Of course he was quickly brought to, and Dr. Ted looked to the injured limb.

"You'll have to lie around pretty much all the balance of the time we're run up in thith neck of the woodth, old fellow," was his announcement; which dictum made Red do what the pain had failed to accomplish, groan dismally.

Of course those who had been left behind were fairly clamorous to know what had happened.
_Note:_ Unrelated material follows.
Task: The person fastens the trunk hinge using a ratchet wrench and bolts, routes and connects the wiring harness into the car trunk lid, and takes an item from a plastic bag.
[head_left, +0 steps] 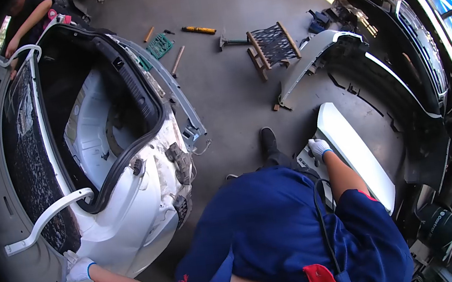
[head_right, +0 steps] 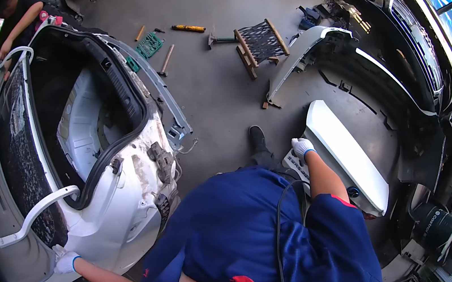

So sitting there by the crackling fire, with all those bright and eager faces surrounding him, the scout master, assisted at times by Elmer, Ted or Lil Artha, described their long jaunt over the grim mountainside, the finding of the lone cabin, just as Red and Larry had said, and what wonderful discovery they had made upon peering in through the open window.

And every boy felt that a golden opportunity had come to their organization that night to live up to the high ideals the Boy Scout movement stands for.